Le 1er avril, les deux hommes décident d'un commun accord qu'en cas de différends d'ordre professionnel entre employeurs et salariés, les ouvriers boulonniers nommeraient plusieurs délégués, syndiqués ou non, mais choisis exclusivement parmi le personnel de l'usine concernée, et qu'ils pourraient se faire accompagner d'un ou deux autres délégués pris exclusivement dans la commission technique syndicale de leur spécialité. Leur nombre ne devrait pas excéder la moitié du nombre des délégués de l'usine. Quant aux patrons, ils ne devaient en aucun cas se prévaloir contre les ouvriers qui avaient fait grève. La sentence est accueillie avec enthousiasme. Ce n'est rien de moins qu'un début reconnaissance du syndicat à l'intérieur des entreprises. Les patrons ont cédé après plus de trois mois de grèves et d'émeutes (4). Le mot de la fin revient à L.J. Gras, de la Chambre de commerce: "Cette grève, absolument révolutionnaire, et qui faisait perdre 17 000 francs de salaire par jour, devait avoir pour épilogue l'incendie de la mairie, le soir du 24 avril, jour des élections législatives. "…...

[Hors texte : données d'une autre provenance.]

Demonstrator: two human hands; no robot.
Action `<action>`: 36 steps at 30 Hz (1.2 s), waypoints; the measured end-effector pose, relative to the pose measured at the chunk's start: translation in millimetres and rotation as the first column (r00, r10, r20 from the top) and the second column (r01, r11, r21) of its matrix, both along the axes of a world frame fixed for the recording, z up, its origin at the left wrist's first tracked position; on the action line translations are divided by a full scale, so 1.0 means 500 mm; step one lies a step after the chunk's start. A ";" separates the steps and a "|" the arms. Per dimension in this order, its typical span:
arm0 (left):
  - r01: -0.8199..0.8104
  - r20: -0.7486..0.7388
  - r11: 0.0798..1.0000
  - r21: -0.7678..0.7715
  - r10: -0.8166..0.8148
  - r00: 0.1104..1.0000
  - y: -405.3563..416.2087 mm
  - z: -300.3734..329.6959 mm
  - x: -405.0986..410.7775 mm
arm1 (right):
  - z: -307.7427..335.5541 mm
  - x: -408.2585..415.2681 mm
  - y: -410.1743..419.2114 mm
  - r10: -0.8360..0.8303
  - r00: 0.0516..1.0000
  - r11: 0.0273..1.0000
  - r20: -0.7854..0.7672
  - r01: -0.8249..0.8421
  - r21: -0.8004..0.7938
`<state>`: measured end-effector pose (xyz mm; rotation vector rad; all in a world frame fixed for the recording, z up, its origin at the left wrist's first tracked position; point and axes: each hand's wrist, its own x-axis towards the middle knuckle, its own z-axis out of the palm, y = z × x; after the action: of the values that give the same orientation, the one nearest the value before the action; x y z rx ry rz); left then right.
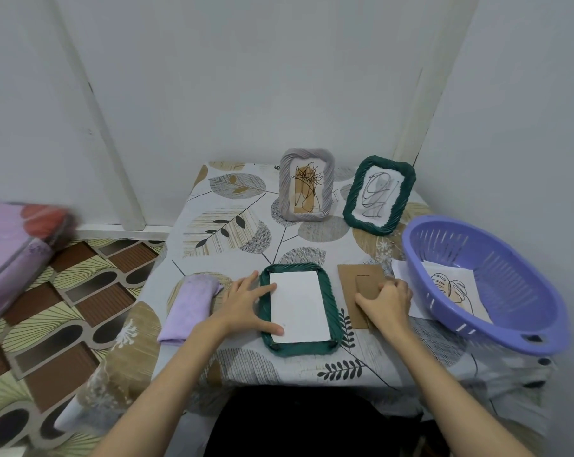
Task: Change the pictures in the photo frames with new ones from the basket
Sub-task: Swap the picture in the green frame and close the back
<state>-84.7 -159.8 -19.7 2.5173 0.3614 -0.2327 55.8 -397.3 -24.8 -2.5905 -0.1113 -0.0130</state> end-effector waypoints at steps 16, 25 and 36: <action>-0.023 0.018 0.999 -0.031 0.024 1.000 0.006 -0.006 0.003 | 0.108 -0.077 0.089 0.311 0.948 0.950 -0.067 -0.311 0.015; -0.055 0.072 0.982 -0.178 0.069 0.995 0.031 -0.016 -0.001 | 0.096 -0.123 0.145 0.408 0.902 0.897 -0.143 -0.425 -0.121; -0.021 0.065 0.987 -0.158 0.032 0.997 0.038 -0.018 -0.004 | 0.082 -0.134 0.169 0.392 0.905 0.890 -0.167 -0.419 -0.181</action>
<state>-86.8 -140.9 -28.8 2.3572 0.3355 -0.1589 -11.2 -313.0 16.3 -2.7191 -0.6395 0.3341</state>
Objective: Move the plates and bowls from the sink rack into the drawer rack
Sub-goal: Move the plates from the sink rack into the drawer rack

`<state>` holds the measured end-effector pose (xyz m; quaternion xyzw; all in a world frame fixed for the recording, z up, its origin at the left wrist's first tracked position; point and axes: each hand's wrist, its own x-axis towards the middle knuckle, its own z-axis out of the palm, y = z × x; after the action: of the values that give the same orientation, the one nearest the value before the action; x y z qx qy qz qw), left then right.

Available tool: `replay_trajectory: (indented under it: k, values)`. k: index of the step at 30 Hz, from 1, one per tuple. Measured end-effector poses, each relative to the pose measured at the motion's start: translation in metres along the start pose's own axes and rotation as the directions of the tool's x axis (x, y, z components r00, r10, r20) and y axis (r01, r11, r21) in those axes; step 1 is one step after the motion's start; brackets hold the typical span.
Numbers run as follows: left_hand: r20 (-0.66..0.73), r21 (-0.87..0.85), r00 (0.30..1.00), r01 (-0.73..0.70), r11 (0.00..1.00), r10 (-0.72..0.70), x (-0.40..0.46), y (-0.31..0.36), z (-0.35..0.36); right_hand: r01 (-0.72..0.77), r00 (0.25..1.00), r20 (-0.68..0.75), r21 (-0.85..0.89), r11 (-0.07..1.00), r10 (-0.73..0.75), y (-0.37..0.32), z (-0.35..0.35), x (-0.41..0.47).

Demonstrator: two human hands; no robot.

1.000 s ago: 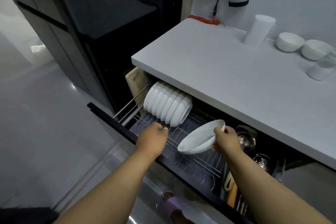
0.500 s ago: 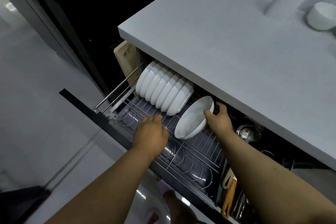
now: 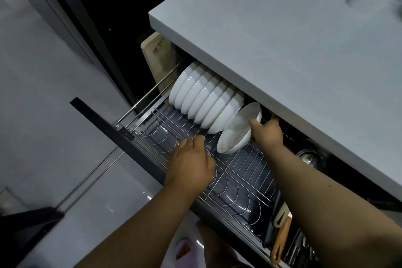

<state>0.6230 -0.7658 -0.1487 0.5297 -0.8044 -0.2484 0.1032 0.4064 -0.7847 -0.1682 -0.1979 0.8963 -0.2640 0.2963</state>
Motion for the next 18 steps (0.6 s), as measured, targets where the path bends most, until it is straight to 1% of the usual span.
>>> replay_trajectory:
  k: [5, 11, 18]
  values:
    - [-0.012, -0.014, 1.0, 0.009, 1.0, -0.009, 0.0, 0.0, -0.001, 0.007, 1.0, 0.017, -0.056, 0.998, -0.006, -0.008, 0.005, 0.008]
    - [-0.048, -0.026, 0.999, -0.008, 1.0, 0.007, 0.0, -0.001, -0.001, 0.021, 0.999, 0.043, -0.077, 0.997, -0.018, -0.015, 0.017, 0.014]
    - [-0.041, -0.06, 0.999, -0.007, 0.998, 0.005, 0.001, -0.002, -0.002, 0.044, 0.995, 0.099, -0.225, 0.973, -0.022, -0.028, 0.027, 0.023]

A noter enfin que l'année 1910, dans le département de la Loire, fut marquée par de nombreux et durables autres mouvements de grève. Juin 1910: grève des chauffeurs de la compagnie électrique, émeute en gare de Châteaucreux, sabotage de voies ferrées (une bombe est désamorcée à Firminy sur la ligne d'Annonay); grève des ouvriers cimentiers du 1er juillet au 7 novembre et "chasses aux renard"; grève partielle des terrassiers en novembre ; grève des verriers à Rive-de-Gier; grève de quinze jours à l'usine Rousson de Feurs.